Dans une moindre mesure, sans qu’on puisse parler de formes de résistance à l’oppression, certains comportements des animaux domestiques indiquent qu’ils ont un sens moral et qu’ils s’investissent dans une relation de communication avec les humains, quitte à leur donner une leçon de respect. Jeffrey M. Masson raconte ainsi l’histoire d’une truie extrêmement douce et sociable envers les visiteurs de son enclos et du maître des lieux :
Un jour, cet agriculteur a dû remplacer une planche pourrie, sur le sol de sa stalle. Cette activité a suscité la curiosité de la truie, qui s’est mise à le bousculer du groin sans arrêt. Énervé, l’homme a dû lui donner un coup de maillet. ‘Je n’aurais pas dû faire cela, car elle m’a tout de suite pris la cuisse dans sa grosse gueule et a serré les mâchoires, mais sans me mordre. Elle a sans doute voulu m’avertir que je ne devais jamais recommencer ce genre de chose avec elle. Elle a trouvé intolérable que je me conduise méchamment envers elle’. Cette histoire est la preuve de capacités remarquables chez ce cochon, qui avait la notion de la justice et des conséquences du non-respect de certaines règles de comportement, mais aussi de l’indulgence à accorder à quelqu’un qui n’était pas censé maîtriser toutes les finesses de l’étiquette porcine10.
Dans le même chapitre sur les cochons, Jeffrey M. Masson mentionne une autre histoire où deux cochons ont réussi à s’échapper du camion qui les conduisait à l’abattoir et ont fait preuve d’un sens de la cavale hors du commun qui leur a valu la vie sauve dans une ferme refuge :
Certains ont alors réalisé pour la première fois qu’un cochon ne veut pas mourir. Des centaines de personnes ont proposé d’accueillir ces porcs dans un refuge sûr pour le restant de leur existence. Ils ont abouti dans un refuge animalier où ils n’auraient plus jamais à craindre l’abattoir. Compte tenu de la précipitation dont ils ont fait preuve au cours de leur évasion, on peut penser qu’ils anticipaient bien ce qui les attendait11.

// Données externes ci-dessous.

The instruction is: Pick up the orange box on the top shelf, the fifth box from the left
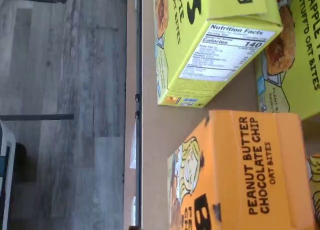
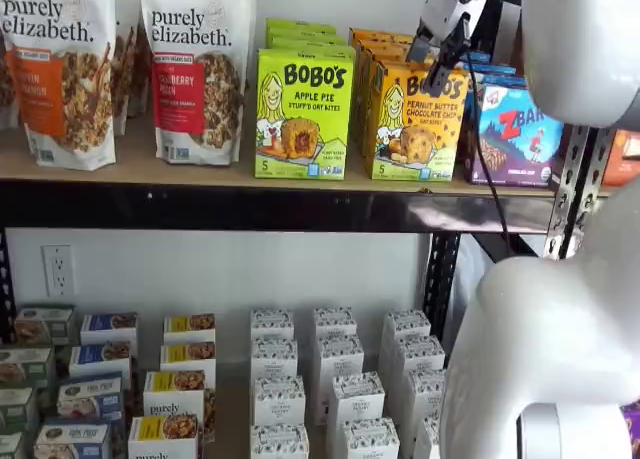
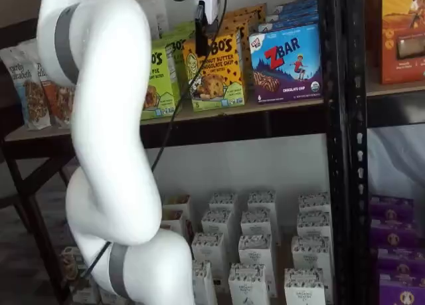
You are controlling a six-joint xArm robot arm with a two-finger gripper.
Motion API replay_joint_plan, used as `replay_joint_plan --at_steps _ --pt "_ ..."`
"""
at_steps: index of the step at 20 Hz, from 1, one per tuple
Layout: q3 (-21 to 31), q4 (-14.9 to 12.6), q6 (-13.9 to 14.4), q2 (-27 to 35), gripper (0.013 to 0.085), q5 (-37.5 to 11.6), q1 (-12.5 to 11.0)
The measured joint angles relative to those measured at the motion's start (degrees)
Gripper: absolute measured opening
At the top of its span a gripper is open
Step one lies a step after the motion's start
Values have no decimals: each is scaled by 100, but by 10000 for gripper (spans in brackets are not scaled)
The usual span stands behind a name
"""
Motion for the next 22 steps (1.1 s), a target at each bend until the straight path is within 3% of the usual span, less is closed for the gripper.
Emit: replay_joint_plan --at_steps 22 --pt "8 -241 52 127 850 13 141"
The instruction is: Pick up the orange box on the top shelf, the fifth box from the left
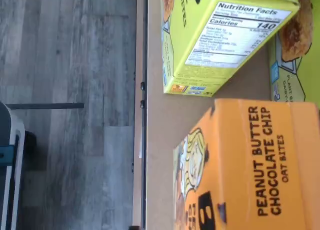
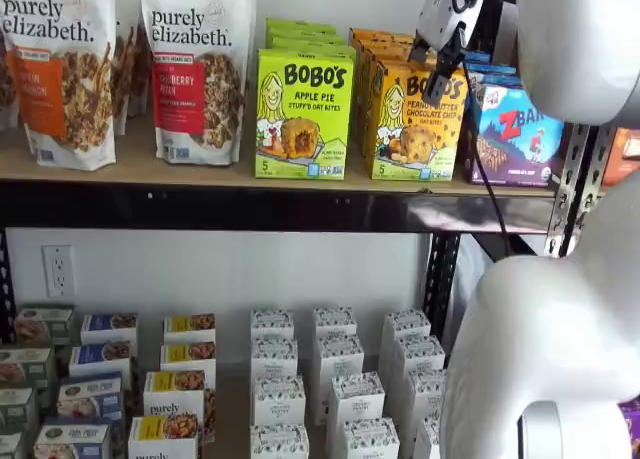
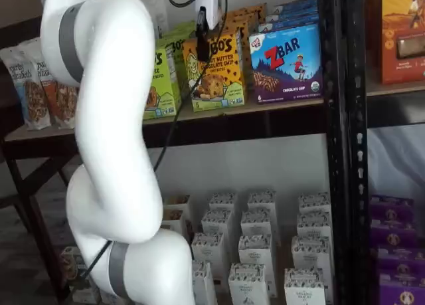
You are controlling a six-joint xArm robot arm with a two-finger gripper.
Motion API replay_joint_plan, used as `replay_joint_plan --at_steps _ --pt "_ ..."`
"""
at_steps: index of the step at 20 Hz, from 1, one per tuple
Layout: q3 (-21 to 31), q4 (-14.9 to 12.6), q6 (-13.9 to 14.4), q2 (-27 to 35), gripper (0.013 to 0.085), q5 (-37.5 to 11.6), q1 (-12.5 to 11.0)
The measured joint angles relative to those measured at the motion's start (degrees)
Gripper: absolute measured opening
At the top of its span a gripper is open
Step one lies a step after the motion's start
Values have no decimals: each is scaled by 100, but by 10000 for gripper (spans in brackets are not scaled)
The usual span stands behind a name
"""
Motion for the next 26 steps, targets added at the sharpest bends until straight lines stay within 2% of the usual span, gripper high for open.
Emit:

La conscience de la mort et les affects communs aux cochons et aux humains
Les cochons ont non seulement une peur viscérale des abattoirs et une attitude de recueillement face à la mort d’un congénère, comme l’ont remarqué Rosamund Young dans La Vie secrète des vaches12 ou Jeffrey M. Masson dans La Vie émotionnelle des animaux de ferme, aussi bien à propos des vaches que des cochons, mais ils ont conscience de la mort, comme l’attestent de nombreux récits.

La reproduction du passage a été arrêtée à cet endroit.